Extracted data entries
-------------------------

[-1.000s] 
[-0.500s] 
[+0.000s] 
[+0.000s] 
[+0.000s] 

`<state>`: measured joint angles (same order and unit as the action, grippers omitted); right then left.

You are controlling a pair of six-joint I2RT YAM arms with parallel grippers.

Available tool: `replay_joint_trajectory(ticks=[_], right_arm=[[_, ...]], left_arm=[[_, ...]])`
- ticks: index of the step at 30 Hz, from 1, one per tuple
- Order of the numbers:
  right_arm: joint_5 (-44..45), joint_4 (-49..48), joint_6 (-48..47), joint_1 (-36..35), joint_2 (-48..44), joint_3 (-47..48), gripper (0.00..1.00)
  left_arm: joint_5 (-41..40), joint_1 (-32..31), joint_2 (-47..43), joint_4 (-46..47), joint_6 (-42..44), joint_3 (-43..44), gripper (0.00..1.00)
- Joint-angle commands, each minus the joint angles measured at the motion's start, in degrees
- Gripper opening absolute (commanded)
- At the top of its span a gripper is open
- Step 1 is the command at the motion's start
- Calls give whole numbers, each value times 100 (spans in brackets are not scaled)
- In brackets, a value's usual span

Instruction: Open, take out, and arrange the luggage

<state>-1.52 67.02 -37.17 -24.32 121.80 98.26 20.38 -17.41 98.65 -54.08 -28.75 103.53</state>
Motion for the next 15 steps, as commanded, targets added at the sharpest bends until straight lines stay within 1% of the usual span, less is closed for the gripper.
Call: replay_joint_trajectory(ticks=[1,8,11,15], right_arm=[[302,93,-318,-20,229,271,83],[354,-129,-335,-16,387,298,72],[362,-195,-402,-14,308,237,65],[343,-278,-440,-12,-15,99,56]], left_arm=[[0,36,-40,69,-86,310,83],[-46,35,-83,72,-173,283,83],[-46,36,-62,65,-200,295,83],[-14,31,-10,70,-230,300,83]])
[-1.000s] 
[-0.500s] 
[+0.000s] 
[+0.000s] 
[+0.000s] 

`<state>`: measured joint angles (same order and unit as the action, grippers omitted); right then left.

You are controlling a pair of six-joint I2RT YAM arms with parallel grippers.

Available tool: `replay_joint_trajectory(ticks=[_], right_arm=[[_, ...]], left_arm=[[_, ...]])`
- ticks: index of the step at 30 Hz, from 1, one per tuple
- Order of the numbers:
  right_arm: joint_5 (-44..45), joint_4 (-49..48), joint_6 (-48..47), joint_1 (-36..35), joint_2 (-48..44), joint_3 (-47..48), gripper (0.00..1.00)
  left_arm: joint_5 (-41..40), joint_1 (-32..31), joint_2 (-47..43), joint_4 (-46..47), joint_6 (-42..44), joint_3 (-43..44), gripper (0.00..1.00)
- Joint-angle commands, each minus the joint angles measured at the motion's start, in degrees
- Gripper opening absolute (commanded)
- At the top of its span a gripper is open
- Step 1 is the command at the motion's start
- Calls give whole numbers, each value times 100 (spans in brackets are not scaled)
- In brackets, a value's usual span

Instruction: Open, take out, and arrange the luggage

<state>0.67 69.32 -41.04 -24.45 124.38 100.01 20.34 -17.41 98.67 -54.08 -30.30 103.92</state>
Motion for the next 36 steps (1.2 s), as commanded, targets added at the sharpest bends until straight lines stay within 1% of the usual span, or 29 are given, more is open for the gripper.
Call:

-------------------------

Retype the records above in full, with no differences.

[-1.000s] 
[-0.500s] 
[+0.000s] 
[+0.000s] 
[+0.000s] 

`<state>`: measured joint angles (same order and unit as the action, grippers omitted); right then left.

You are controlling a pair of six-joint I2RT YAM arms with parallel grippers.

Available tool: `replay_joint_trajectory(ticks=[_], right_arm=[[_, ...]], left_arm=[[_, ...]])`
- ticks: index of the step at 30 Hz, from 1, one per tuple
- Order of the numbers:
  right_arm: joint_5 (-44..45), joint_4 (-49..48), joint_6 (-48..47), joint_1 (-36..35), joint_2 (-48..44), joint_3 (-47..48), gripper (0.00..1.00)
  left_arm: joint_5 (-41..40), joint_1 (-32..31), joint_2 (-47..43), joint_4 (-46..47), joint_6 (-42..44), joint_3 (-43..44), gripper (0.00..1.00)
- Joint-angle commands, each minus the joint angles measured at the motion's start, in degrees
- Gripper opening absolute (commanded)
- At the top of its span a gripper is open
- Step 1 is the command at the motion's start
- Calls give whole numbers, each value times 100 (spans in brackets are not scaled)
- In brackets, a value's usual span

Instruction: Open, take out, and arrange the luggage

<state>-1.52 67.02 -37.17 -24.32 121.80 98.26 20.38 -17.41 98.65 -54.08 -28.75 103.53</state>
Motion for the next 15 steps, as commanded, targets added at the sharpest bends until straight lines stay within 1% of the usual span, less is closed for the gripper.
Call: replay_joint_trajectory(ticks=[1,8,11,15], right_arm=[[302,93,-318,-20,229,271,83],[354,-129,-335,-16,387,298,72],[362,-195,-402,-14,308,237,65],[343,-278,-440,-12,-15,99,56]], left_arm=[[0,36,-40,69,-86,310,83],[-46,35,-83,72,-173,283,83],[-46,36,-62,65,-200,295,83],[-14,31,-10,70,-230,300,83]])
[-1.000s] 
[-0.500s] 
[+0.000s] 
[+0.000s] 
[+0.000s] 

`<state>`: measured joint angles (same order and unit as the action, grippers omitted); right then left.

You are controlling a pair of six-joint I2RT YAM arms with parallel grippers.

Available tool: `replay_joint_trajectory(ticks=[_], right_arm=[[_, ...]], left_arm=[[_, ...]])`
- ticks: index of the step at 30 Hz, from 1, one per tuple
- Order of the numbers:
  right_arm: joint_5 (-44..45), joint_4 (-49..48), joint_6 (-48..47), joint_1 (-36..35), joint_2 (-48..44), joint_3 (-47..48), gripper (0.00..1.00)
  left_arm: joint_5 (-41..40), joint_1 (-32..31), joint_2 (-47..43), joint_4 (-46..47), joint_6 (-42..44), joint_3 (-43..44), gripper (0.00..1.00)
- Joint-angle commands, each minus the joint angles measured at the motion's start, in degrees
- Gripper opening absolute (commanded)
- At the top of its span a gripper is open
- Step 1 is the command at the motion's start
- Calls give whole numbers, each value times 100 (spans in brackets are not scaled)
- In brackets, a value's usual span

Instruction: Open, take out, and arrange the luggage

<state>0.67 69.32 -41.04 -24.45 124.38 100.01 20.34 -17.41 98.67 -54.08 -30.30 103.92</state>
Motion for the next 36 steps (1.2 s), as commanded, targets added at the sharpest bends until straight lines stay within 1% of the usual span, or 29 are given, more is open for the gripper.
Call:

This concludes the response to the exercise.